### AIM OF THE TASK
All of the data below should be written out again exactly.

BEGIN DATA BELOW

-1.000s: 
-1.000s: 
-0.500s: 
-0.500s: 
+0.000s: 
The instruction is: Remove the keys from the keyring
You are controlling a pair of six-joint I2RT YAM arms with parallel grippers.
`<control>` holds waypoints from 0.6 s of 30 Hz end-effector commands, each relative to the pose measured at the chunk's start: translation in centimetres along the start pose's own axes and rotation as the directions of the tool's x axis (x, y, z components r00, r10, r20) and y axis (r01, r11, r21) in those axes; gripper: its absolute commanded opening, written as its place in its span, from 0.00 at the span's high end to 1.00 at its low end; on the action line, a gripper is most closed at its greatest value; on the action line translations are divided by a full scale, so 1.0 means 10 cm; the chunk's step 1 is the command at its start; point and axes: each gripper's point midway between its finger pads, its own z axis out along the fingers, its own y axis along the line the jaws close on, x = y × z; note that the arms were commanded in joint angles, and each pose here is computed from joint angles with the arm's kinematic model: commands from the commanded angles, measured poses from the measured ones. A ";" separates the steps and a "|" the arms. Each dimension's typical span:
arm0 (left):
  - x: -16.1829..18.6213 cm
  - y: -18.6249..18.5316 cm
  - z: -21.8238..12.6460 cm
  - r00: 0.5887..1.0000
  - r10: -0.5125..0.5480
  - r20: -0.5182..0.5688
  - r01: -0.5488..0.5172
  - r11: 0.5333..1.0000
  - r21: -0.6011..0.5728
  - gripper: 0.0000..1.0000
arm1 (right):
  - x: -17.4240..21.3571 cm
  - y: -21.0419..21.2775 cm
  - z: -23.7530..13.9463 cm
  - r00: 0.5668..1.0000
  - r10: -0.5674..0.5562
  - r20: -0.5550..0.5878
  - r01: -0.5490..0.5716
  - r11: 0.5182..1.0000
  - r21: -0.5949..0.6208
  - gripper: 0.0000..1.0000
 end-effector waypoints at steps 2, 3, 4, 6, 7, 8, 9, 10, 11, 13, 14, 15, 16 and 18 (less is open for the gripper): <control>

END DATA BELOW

### ANSWER
-1.000s: 
-1.000s: 
-0.500s: 
-0.500s: 
+0.000s: 
The instruction is: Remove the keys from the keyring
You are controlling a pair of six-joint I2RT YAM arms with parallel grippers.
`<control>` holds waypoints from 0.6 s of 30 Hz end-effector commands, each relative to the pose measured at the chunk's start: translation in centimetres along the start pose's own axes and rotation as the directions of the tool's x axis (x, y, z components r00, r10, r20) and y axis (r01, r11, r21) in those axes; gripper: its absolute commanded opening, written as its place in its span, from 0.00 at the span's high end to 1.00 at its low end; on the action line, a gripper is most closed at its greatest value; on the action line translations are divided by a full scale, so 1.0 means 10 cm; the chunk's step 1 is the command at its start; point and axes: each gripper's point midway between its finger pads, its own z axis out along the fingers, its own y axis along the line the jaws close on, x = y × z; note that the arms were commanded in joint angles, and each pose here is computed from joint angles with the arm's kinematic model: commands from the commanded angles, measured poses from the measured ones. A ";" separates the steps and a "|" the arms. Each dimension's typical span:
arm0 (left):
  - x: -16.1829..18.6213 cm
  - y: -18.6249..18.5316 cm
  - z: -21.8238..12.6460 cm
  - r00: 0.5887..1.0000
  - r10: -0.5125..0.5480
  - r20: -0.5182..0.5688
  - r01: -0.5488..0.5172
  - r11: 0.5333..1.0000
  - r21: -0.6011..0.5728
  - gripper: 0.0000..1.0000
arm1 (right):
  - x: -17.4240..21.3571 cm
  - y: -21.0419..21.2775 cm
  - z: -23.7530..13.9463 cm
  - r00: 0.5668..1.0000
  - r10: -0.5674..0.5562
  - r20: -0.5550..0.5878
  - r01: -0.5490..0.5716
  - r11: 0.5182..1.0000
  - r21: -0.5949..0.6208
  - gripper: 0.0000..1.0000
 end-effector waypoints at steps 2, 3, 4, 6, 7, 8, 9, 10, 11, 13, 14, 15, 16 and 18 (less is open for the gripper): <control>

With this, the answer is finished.